GÜNEŞ DE AKIP GİTMEKTEDİR


Güneş de bir karar yerine doğru akıp gitmektedir. Bu üstün Olan ve Bilen'in takdiridir.

36Yasin Suresi 38

Tarihin çok uzun bir döneminde insanlar Dünya'yı sabit, Güneş'i ise Dünya'nın etrafında dönüyor zannetiler. Sonra Kopernik, Kepler, Galileo ile başlayan süreçte ise insanlar Güneş'in sabit bir şekilde ortada durduğunu, Dünya'nın ise sabit bir Güneş'in etrafında döndüğünü zannettiler. Bilimde devrim sayılan bu keşif çok önemliydi ama Güneş'in bu modelde sabit, durgun sayılması yanlış bir kanaatti.

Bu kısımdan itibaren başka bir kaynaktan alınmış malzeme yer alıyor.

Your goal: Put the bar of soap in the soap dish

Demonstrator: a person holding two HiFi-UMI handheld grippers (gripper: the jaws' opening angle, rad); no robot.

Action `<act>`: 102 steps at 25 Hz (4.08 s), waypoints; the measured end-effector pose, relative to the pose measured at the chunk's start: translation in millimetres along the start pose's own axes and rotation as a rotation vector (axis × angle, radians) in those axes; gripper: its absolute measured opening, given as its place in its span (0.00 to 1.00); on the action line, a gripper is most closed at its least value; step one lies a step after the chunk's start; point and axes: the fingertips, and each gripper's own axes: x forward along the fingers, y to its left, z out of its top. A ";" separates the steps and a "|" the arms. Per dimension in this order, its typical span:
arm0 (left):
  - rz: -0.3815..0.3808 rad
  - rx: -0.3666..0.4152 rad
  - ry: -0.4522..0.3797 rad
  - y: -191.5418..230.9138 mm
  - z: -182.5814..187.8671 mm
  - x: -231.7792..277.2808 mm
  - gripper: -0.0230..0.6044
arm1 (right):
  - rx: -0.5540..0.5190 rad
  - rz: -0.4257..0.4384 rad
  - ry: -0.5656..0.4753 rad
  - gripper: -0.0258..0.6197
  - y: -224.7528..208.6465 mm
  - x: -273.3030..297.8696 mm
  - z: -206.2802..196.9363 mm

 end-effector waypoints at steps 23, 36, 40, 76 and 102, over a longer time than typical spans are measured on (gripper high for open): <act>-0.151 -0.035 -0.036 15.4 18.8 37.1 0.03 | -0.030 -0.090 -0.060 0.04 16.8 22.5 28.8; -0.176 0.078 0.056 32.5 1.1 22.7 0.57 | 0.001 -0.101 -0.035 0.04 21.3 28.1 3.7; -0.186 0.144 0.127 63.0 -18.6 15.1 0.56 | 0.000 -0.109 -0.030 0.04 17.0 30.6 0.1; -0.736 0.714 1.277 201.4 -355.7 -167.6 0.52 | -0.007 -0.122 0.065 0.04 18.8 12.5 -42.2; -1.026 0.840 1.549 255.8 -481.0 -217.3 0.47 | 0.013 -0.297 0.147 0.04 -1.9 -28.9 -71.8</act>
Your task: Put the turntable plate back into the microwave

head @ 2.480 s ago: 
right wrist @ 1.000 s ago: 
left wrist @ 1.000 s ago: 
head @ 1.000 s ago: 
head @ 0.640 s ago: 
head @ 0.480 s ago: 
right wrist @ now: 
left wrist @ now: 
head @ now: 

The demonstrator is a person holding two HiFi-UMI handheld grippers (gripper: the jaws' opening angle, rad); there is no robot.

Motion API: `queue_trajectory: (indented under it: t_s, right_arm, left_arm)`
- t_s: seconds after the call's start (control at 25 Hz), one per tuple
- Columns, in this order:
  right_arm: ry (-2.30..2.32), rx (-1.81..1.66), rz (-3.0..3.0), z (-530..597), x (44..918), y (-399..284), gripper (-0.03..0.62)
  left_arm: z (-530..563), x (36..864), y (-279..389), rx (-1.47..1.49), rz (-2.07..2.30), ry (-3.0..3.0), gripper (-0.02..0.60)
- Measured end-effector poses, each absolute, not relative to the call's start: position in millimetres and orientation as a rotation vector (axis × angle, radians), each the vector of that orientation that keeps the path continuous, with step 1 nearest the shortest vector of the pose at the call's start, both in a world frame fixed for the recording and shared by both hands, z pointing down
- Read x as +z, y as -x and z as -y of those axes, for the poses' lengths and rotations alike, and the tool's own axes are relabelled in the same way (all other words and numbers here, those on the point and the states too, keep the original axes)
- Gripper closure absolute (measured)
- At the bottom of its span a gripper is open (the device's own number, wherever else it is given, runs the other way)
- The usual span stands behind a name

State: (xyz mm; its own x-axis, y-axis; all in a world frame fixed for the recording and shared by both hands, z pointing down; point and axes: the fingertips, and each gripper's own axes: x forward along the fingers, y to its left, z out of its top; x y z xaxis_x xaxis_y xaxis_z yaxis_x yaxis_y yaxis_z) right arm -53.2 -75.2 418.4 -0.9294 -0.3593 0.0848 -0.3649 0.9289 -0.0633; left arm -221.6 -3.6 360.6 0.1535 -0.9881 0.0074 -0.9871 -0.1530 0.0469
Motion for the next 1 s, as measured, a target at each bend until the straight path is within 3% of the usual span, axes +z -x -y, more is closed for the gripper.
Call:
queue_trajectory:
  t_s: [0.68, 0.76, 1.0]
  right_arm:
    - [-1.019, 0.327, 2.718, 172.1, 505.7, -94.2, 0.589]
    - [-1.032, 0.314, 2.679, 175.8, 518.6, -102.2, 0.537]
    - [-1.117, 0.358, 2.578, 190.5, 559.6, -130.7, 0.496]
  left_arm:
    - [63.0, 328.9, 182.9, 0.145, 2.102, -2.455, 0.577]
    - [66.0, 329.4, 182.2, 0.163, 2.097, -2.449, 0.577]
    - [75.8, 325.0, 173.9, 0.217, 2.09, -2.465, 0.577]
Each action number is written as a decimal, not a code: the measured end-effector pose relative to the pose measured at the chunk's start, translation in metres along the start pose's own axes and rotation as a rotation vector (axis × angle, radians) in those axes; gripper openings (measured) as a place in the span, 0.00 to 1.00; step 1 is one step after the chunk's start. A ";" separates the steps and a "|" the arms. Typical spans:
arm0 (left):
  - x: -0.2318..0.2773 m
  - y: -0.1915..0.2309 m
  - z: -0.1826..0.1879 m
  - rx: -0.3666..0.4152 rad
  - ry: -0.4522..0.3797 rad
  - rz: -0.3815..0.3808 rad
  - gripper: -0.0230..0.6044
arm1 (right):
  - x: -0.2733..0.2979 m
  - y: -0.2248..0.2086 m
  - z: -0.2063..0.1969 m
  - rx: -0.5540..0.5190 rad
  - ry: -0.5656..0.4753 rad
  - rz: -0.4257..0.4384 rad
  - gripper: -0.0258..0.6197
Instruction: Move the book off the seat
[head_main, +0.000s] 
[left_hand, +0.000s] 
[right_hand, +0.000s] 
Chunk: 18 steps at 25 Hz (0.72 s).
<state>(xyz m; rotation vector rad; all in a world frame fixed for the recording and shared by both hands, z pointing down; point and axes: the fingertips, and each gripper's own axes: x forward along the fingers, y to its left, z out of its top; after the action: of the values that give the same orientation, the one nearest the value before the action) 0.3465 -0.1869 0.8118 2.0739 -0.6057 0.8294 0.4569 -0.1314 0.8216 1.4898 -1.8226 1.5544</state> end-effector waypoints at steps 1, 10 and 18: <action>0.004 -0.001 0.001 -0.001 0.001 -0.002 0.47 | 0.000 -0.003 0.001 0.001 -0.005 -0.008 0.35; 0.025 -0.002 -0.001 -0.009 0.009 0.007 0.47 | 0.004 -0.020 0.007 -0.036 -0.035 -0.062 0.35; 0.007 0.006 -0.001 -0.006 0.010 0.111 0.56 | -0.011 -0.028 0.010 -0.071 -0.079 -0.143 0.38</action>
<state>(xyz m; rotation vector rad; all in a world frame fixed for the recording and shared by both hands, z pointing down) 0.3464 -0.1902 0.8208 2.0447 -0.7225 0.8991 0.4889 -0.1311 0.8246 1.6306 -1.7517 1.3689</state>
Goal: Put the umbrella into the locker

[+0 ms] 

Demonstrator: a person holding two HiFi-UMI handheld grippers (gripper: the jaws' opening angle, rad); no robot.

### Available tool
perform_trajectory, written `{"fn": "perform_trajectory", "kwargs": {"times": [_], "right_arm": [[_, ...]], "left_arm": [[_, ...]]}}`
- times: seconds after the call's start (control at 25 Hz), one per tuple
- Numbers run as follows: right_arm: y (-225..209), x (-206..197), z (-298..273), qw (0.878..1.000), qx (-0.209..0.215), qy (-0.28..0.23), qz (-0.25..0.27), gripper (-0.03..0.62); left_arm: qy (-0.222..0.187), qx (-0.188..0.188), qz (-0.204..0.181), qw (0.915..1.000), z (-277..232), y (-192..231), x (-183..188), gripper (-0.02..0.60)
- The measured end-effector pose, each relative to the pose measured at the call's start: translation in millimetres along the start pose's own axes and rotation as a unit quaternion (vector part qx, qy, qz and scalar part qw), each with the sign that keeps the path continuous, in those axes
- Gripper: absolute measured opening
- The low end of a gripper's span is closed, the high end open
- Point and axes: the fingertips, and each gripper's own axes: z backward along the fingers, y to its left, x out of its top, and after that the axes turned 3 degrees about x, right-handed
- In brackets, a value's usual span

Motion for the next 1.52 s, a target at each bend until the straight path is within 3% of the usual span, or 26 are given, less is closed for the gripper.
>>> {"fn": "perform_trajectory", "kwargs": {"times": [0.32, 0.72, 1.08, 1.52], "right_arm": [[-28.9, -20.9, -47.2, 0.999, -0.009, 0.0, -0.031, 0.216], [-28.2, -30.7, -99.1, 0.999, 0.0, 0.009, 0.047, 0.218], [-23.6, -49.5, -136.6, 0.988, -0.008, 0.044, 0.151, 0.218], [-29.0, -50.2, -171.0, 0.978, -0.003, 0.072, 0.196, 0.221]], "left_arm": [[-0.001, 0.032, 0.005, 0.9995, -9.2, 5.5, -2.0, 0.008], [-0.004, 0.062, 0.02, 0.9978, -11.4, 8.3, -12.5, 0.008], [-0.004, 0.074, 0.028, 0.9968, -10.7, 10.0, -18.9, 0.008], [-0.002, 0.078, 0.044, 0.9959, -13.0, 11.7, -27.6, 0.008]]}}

Daha sonra ise gelişmiş teleskopların sayesinde ve kozmoloji biliminin oluşturduğu birikimle Güneş'in de hareket ettiği, Dünya'nın hareket eden bir Güneş'in etrafında döndüğü anlaşıldı. Oysa Güneş'in bu hareketi Kuran'da 1400 yıl önceden açıklanmıştır. Güneş'in Dünya etrafında kısır döngü yaptığı fikrine ve Güneş'in hareketsiz bir şekilde durduğu fikrine karşın Yasin Suresi'nin 38. ayeti, Güneş'in bir hedefe doğru akıp gittiğini söyleyerek doğru modeli ortaya koymuştur. Böylece Kuran birçok konuyu olduğu gibi Güneş'in hareketini de doğru şekilde açıklayan bilinen ilk kaynaktır.

 

 

 

KURAN'IN TARZI VE BİLİMİN TARZI

Bir bilim kitabı ortaya koyduğu tezlerin ispatlarını, çıkış noktalarını göstermeye çalışır. Oysa Kuran her tezinin ispatlarını gösterme çabası gütmez. Kuran, Evren'in Yaratıcısının gönderdiği vahiydir ve Evren'i, Yaratıcısının diliyle, bir bilim kitabından farklı bir üslupla açıklar. Evren hakkındaki en temel bilgilerin Kuran'da ortaya konulmasından bin yılı aşkın bir zaman sonra ancak öğrenilebilmesi, Kuran'ın birçok ayrı konuda açıklamalar yapıp hiçbir konuda hataya düşmemesi, Kuran'ın, Evren'in Yaratıcısının kitabı olduğunun delilidir. Kuran, bir bilim kitabı gibi neden, niçin, ispat, bilimsel birikim gözetmeden doğrudan sonucu ortaya koymaktadır. Bilim ise tüm bu aşamaları katederek sonuca ulaşmakta; fakat sonunda ulaşılan sonuç Kuran'ın baştan söylediklerinin doğruluğunu ispatlamaktadır.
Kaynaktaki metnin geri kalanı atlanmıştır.